Dalla scienza all’arte, gli ambienti elettrici di Josè Angelino. L’artista siciliano vince la prima edizione del Premio per le Arti Visive targato Fondazione Toti Scialoja

Un premio per la poesia e uno per le arti visive, in memoria di Toti Scialoja, pittore, poeta, autore di fiabe e filastrocche, tra le figure più singolari della scena creativa romana del secondo Novecento, scomparso nel 1998 all’età di 84 anni. Con queste due iniziative, dedicate agli artisti e gli scrittori delle nuove generazioni, […]

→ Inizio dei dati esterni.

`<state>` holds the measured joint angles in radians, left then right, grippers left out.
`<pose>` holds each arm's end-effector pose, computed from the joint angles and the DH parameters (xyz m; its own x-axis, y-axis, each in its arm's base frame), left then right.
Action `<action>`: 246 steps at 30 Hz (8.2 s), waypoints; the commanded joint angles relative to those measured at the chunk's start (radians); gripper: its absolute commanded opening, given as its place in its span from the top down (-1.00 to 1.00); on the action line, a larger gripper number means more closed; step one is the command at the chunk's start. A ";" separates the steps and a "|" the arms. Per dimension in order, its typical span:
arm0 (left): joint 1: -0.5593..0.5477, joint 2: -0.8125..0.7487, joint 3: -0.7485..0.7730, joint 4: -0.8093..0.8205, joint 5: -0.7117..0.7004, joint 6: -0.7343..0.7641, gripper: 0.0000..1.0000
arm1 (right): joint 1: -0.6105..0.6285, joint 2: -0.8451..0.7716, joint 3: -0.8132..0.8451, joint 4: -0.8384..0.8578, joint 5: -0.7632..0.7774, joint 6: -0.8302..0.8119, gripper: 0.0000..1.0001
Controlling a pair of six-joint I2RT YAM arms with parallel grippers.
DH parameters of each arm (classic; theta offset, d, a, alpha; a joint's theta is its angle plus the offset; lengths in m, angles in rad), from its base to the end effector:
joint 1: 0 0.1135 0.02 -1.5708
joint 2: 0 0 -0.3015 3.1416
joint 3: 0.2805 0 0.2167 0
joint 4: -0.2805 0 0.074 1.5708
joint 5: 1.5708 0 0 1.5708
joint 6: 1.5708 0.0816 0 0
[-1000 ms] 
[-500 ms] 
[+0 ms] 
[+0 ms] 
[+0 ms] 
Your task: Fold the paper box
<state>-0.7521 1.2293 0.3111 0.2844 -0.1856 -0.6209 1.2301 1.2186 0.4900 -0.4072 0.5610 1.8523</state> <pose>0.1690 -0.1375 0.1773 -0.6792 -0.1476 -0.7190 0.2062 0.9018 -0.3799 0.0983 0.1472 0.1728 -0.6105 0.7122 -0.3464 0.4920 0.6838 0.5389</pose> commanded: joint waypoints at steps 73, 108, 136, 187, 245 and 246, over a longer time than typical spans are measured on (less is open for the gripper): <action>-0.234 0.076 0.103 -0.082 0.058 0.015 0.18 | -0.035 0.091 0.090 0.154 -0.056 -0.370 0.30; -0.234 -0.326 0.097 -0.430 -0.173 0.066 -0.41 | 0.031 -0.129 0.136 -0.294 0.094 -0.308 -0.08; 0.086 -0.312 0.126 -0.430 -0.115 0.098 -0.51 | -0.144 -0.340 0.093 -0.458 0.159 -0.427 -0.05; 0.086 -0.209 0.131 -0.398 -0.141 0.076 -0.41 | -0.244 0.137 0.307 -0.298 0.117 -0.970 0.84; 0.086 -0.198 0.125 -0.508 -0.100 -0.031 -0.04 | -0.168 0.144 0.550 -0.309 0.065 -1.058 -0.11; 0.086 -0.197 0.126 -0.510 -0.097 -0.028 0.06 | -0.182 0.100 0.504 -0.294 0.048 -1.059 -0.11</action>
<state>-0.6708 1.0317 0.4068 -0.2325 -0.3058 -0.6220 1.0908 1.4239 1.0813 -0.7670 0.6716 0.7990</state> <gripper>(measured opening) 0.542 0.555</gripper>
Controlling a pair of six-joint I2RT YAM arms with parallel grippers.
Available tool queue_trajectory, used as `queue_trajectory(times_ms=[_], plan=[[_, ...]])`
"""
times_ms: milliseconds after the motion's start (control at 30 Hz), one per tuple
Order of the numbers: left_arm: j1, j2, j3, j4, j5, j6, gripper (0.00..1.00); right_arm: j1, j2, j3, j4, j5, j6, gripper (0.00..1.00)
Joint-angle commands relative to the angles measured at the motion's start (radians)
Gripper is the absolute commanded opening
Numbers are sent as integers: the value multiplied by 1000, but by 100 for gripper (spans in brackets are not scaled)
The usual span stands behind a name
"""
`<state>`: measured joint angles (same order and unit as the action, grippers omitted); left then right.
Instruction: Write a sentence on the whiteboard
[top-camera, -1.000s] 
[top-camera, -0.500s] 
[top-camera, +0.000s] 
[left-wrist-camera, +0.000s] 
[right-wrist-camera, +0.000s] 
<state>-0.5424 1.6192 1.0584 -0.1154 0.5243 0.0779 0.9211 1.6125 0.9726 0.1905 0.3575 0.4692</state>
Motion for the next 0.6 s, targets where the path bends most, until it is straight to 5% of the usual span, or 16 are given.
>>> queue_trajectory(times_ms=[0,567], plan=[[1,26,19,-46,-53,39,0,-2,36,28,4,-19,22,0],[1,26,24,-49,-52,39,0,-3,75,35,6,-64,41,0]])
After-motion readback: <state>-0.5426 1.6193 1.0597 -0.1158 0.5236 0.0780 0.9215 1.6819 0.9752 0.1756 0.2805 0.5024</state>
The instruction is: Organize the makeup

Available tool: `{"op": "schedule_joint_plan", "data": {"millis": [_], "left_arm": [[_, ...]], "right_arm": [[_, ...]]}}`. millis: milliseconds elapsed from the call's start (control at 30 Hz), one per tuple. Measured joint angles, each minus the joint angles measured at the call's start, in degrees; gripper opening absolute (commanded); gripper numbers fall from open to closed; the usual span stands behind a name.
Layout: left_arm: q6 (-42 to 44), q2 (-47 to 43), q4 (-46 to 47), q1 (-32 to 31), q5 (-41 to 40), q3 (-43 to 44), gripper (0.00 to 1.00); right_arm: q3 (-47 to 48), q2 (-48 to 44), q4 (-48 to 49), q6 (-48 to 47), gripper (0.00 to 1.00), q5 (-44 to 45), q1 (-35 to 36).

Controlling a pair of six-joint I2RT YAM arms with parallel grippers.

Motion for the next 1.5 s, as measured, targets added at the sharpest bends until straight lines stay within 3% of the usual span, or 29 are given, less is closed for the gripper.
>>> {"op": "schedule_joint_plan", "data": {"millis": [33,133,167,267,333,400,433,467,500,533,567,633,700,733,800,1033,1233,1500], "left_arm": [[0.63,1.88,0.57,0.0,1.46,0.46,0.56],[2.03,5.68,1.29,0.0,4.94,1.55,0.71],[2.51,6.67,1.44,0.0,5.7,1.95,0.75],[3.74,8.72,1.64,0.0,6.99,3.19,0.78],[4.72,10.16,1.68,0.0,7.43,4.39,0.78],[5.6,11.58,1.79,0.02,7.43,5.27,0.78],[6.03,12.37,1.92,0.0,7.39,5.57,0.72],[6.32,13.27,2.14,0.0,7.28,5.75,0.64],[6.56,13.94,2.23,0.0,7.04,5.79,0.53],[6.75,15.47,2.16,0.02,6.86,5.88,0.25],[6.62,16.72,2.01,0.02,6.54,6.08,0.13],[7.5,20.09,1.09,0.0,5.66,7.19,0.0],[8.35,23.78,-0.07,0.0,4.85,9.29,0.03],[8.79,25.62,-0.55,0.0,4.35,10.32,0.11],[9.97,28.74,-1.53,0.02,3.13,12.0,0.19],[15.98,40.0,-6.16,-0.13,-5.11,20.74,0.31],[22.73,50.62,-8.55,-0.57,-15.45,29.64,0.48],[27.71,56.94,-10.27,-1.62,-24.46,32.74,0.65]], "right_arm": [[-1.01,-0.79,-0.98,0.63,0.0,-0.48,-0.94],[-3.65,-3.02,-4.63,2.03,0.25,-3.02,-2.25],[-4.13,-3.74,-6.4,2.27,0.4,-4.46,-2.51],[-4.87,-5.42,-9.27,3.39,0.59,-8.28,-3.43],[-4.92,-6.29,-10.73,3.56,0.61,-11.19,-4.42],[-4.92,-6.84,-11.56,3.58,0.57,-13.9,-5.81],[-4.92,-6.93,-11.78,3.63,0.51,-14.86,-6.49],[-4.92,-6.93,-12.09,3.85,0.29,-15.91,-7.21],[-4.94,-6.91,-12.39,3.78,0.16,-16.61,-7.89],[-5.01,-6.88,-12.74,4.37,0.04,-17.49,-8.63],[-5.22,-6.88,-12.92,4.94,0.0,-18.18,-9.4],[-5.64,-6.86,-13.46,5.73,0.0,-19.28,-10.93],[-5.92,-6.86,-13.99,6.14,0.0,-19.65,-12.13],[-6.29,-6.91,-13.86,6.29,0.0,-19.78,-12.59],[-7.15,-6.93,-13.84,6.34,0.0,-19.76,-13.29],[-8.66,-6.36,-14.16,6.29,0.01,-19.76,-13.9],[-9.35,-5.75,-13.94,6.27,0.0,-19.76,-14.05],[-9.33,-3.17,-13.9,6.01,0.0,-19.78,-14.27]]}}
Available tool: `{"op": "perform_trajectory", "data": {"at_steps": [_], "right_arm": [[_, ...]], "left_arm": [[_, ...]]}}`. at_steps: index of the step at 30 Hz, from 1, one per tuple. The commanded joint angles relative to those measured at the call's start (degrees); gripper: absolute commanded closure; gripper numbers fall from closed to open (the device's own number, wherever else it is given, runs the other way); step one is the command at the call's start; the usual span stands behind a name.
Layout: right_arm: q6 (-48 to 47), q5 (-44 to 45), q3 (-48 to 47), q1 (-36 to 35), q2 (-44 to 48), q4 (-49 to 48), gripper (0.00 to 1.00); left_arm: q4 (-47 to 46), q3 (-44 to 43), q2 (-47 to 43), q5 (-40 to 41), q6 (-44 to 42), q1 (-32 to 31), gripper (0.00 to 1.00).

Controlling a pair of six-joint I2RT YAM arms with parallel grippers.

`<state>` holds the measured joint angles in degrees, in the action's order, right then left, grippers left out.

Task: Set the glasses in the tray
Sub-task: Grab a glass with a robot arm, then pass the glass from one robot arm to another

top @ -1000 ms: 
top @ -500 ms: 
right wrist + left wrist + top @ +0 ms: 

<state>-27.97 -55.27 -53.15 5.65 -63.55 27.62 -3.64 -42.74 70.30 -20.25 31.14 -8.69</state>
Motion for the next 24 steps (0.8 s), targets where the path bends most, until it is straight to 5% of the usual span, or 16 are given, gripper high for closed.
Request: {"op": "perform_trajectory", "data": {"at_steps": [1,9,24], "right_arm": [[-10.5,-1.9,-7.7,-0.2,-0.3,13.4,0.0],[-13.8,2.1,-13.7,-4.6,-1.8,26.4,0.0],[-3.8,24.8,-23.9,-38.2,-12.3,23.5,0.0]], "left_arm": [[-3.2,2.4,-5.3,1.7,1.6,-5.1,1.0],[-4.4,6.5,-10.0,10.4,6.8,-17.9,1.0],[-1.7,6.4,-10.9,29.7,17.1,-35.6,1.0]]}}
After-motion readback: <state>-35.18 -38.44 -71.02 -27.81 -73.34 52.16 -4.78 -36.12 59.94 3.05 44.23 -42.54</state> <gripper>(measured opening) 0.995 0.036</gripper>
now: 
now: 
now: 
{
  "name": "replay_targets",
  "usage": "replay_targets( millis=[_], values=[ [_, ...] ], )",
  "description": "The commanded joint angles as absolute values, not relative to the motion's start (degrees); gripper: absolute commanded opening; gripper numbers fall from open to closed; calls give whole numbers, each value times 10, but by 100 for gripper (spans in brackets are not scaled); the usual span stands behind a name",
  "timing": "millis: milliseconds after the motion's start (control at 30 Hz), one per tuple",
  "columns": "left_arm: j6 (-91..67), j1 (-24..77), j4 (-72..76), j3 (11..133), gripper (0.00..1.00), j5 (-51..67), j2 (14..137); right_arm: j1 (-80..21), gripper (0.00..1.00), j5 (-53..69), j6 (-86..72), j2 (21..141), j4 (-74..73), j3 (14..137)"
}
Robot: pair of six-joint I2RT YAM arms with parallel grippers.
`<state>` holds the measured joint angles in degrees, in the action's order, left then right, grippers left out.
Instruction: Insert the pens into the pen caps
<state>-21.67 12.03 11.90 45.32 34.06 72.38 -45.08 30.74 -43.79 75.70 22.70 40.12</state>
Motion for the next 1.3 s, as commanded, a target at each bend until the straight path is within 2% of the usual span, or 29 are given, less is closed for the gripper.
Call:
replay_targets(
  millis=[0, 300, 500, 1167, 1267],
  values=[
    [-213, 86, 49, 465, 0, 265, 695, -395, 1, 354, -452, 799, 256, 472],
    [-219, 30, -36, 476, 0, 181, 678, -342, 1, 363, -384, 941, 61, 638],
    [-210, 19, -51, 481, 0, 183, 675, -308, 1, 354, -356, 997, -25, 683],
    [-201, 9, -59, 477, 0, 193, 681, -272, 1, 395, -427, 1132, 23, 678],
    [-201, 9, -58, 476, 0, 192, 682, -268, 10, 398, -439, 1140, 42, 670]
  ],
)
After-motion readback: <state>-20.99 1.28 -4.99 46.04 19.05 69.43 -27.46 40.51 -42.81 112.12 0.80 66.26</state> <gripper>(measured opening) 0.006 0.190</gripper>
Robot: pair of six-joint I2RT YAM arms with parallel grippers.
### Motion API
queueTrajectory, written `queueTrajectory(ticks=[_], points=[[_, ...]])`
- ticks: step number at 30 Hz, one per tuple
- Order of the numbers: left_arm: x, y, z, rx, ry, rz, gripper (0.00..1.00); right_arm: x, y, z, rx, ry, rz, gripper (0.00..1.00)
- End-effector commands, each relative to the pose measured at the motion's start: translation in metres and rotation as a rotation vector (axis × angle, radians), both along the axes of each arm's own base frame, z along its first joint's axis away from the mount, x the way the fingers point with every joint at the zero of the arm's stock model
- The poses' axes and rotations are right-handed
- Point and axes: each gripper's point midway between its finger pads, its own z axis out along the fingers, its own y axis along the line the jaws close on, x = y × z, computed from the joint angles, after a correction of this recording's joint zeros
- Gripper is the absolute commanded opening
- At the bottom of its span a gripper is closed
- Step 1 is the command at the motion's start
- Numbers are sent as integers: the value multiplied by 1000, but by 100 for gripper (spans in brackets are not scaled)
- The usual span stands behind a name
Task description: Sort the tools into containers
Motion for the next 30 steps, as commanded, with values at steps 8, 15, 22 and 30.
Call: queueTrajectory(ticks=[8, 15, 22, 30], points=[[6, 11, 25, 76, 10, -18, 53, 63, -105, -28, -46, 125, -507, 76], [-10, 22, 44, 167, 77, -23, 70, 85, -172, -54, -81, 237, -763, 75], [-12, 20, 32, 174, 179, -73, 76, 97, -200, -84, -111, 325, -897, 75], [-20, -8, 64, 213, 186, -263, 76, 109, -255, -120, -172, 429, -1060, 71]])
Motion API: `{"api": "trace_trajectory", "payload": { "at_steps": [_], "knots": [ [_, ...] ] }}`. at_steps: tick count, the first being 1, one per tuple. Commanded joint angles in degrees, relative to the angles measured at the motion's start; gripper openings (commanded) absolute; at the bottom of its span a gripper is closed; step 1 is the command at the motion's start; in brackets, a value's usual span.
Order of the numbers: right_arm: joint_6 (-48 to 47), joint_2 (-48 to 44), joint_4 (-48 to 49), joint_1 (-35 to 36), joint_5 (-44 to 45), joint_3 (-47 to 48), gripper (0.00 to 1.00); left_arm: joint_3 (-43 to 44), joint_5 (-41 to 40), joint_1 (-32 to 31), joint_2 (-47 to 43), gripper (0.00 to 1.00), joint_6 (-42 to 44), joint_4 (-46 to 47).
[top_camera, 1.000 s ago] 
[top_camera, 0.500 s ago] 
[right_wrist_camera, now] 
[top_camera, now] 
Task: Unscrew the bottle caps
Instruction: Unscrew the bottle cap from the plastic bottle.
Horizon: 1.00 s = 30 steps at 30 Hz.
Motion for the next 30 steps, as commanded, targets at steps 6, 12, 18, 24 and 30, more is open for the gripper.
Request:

Josè Angelino, Senza titolo, 2013, vetro, acciaio, gas argon

Un premio per la poesia e uno per le arti visive, in memoria di Toti Scialoja, pittore, poeta, autore di fiabe e filastrocche, tra le figure più singolari della scena creativa romana del secondo Novecento, scomparso nel 1998 all’età di 84 anni.
Con queste due iniziative, dedicate agli artisti e gli scrittori delle nuove generazioni, la Fondazione Toti Scialoja, costituita il 19 maggio 2000 per volontà testamentaria di Gabriella Drudi, porta avanti l’amore per la cultura di questo grande personaggio, che nell’arte trovò una dimensione espressiva d’eccellenza, cavalcando soprattutto le suggestioni rivoluzionarie dell’informale e dell’espressionismo astratto.
Prima edizione per il premio con cadenza biennale rivolto agli artisti visivi: su indicazione di Nunzio Di Stefano e di Gianni Dessì, il riconoscimento è stato assegnato all’unanimità a Josè Angelino,per l’originalità e la complessità della sua ricerca tesa ad estendere i confini della percezione”. Ragusano, classe ’77, Angelino ha una formazione di ambito scientifico, con una laurea in fisica presso La Sapienza di Roma e una tesi sulla codificazione di stimoli visivi svolta da una rete neurale; e proprio nell’innesto tra dimensione estetico-percettiva e funzionamento dei meccanismi fisici e organici, nasce la sua ricerca: “Partendo dalla costruzione  di ambienti sottovuoto in cui avviene una scarica elettrica, ne modifico lo spazio interno, servendomi di ostacoli e barriere. In tal modo viene alterato il comportamento naturale della scarica, inducendo il sistema a trovare nuove configurazioni compatibili, secondo traiettorie e percorsi più articolati, realizzando uno strumento di indagine sulla sottile e al contempo indefinita linea di confine tra spazio e luce. Lo scorso febbraio Angelino, insieme a Leonardo Petrucci ed Alessandro Vizzini – tutti e tre attivi a Roma negli studi del Pastifico Cerere – esponeva alla Temple University, per un progetto costruito intorno all’esplorazione di fenomeni fisici, geometrie luminose, codici matematici ed esperimenti alchemici.